In her book Birdology, naturalist Sy Montgomery describes the beauty and intricacy of an ordinary hummingbird.


Hummingbirds are the lightest birds in the sky. Of their roughly 240 species … the largest, an Andean "giant," is only eight inches long; the smallest, the bee hummingbird of Cuba, is just over two inches long and weighs a single gram.


Delicacy is the trade-off that hummingbirds have made for their unrivaled powers of flight. Alone among birds, they can hover, fly backward, even fly upside down. For such small birds, their speed is astonishing: in his courtship display to impress a female, a male Allen's hummingbird, for instance, can dive out of the sky at sixty-one miles per hour … (Diving at 385 body-lengths per second, this hummer beats the peregrine falcoln's dives … and even bests the space shuttle as it screams down through the atmosphere at 207 body lengths per second.)

Hummingbirds' wings beat at a rate that makes them a blur to human eyes, more than sixty times a second …. They are little more than bubbles fringed with iridescent feathers—air wrapped in light …. In most birds, 15 to 25 percent of the body is given over to flying muscles. In a hummingbird's body, flight muscles account for 35 percent.

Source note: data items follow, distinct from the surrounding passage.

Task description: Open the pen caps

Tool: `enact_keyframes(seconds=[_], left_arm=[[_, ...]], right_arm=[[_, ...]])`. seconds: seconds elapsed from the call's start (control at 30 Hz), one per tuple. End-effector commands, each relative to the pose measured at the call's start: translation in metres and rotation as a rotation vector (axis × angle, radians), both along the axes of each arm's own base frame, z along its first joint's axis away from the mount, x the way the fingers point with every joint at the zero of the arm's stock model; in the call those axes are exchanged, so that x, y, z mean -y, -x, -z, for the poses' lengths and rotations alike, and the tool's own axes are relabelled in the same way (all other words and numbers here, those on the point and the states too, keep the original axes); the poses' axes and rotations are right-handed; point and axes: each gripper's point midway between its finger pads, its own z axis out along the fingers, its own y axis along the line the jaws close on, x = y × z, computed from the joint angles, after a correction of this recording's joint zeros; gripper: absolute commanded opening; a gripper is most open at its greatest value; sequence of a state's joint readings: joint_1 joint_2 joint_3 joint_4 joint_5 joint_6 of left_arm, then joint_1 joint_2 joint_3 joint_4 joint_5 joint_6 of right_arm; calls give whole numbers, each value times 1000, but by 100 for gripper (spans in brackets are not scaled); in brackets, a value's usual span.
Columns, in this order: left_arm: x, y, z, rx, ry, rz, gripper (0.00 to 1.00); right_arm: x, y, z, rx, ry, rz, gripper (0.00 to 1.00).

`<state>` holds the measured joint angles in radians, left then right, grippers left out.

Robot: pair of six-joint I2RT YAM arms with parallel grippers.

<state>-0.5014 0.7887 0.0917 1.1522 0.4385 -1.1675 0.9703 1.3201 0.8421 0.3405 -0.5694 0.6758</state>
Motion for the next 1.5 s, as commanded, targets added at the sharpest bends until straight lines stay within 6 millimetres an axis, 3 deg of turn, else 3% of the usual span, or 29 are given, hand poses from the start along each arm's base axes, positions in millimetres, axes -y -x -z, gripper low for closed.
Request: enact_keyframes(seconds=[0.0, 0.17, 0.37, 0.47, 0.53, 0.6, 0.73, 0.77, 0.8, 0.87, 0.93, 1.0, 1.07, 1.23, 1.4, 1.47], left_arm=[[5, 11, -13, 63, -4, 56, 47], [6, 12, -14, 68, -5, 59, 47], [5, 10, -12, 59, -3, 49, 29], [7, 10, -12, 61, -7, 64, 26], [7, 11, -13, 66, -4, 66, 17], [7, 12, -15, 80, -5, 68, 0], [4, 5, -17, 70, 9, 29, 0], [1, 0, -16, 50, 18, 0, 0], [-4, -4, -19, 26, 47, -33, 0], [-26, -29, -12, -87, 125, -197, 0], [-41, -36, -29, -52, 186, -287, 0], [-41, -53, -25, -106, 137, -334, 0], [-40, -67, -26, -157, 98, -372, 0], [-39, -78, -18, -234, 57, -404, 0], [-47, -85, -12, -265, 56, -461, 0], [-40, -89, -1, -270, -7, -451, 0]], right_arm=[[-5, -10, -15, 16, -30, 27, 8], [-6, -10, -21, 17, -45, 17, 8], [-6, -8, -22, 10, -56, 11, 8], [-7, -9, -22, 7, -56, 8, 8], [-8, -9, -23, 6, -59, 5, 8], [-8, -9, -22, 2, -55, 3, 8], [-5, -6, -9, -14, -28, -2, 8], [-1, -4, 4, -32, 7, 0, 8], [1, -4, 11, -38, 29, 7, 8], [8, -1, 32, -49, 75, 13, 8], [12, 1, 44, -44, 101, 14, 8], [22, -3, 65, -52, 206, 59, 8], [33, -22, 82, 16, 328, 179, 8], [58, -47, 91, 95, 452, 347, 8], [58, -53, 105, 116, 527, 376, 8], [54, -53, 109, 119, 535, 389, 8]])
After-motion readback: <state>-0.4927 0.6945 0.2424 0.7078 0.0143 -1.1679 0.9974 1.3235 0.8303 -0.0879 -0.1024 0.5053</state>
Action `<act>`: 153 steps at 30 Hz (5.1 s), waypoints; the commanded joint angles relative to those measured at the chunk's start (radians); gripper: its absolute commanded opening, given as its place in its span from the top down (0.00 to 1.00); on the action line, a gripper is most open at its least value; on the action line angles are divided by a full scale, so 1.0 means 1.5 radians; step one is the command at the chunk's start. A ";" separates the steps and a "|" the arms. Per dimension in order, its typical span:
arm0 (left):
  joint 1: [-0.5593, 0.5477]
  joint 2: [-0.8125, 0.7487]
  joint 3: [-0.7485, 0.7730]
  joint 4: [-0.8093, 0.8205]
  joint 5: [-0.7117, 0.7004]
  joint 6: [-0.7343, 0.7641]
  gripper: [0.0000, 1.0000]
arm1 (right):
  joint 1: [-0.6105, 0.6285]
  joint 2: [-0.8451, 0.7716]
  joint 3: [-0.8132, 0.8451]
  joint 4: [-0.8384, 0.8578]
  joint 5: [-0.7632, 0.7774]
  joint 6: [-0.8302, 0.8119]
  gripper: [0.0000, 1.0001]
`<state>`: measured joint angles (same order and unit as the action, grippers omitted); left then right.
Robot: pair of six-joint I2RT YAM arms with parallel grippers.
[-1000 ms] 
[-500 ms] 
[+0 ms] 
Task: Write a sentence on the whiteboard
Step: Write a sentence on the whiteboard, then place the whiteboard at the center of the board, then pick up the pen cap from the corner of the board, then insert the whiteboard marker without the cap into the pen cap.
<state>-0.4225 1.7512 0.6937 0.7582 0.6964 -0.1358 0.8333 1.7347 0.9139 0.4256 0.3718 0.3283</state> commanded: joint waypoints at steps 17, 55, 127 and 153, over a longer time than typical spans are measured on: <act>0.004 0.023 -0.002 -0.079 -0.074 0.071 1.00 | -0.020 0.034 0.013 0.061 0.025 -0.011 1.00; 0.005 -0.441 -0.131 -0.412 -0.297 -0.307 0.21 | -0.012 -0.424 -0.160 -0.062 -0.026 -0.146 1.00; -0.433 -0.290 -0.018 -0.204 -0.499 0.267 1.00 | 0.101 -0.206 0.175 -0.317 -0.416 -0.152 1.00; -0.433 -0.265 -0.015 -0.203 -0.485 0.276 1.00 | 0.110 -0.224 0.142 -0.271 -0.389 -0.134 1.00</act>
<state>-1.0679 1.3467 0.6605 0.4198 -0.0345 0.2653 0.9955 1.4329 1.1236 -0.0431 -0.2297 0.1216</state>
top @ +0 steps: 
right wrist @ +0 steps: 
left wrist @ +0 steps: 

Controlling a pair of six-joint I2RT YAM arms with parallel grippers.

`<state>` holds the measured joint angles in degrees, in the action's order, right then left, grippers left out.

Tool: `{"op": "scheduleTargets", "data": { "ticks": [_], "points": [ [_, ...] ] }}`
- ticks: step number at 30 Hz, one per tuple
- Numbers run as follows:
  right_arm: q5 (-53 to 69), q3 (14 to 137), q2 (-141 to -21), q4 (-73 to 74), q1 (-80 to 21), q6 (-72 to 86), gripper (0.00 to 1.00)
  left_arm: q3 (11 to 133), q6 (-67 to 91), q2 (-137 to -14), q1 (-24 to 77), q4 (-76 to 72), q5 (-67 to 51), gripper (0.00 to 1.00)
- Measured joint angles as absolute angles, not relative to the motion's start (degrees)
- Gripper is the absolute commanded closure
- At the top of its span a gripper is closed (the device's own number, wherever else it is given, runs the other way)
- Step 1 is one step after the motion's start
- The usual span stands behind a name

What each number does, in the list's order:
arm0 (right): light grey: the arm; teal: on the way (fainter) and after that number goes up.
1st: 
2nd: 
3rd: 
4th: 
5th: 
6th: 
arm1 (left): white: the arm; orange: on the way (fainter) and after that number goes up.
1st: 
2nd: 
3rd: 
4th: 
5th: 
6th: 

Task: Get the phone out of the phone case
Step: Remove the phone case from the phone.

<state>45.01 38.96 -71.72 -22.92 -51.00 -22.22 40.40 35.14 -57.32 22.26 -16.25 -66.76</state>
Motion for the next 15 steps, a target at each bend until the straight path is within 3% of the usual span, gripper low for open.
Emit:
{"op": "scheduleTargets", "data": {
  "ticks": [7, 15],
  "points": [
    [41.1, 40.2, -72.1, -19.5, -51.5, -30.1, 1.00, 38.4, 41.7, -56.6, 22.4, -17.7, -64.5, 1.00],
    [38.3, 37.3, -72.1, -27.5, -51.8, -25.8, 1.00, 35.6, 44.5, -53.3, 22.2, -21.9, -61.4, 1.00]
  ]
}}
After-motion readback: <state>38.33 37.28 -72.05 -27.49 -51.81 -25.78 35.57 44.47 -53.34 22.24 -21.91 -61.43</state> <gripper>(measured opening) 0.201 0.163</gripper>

An enormous heart constitutes up to 2.5 percent of its body weight—the largest per body weight of all vertebrates …. A person as active as a hummingbird would need 155,000 calories a day …. Each [hummingbird] is just a speck … yet each is an infinite mystery.


Montgomery doesn't discuss her stance towards faith, but she often expresses her awe and wonder in the presence of God's beauty and creativity. At one point Montgomery quotes a woman who works with baby hummingbirds who says, "You know that kind of awestruck feeling you get when you look at a great work of art? That sense of wonder, that sense of connection to something great and mysterious? It's the same feeling looking at a … hummingbird."


This Sunday begins a new series on the book of Genesis. (Yup, I’m going Old Testament.) And the best place to start is at the beginning—the very beginning—with Genesis 1.


It’s a passage that’s seen its share of controversy over the last century or two.  I’ll talk a little bit about that controversy.  But I don’t want the real message to be obscured over the current debate over creation.  The real point is “that sense of wonder” that Montgomery is talking about and the fact that, from the Bible’s point of view, it is an expected response to God’s power and goodness.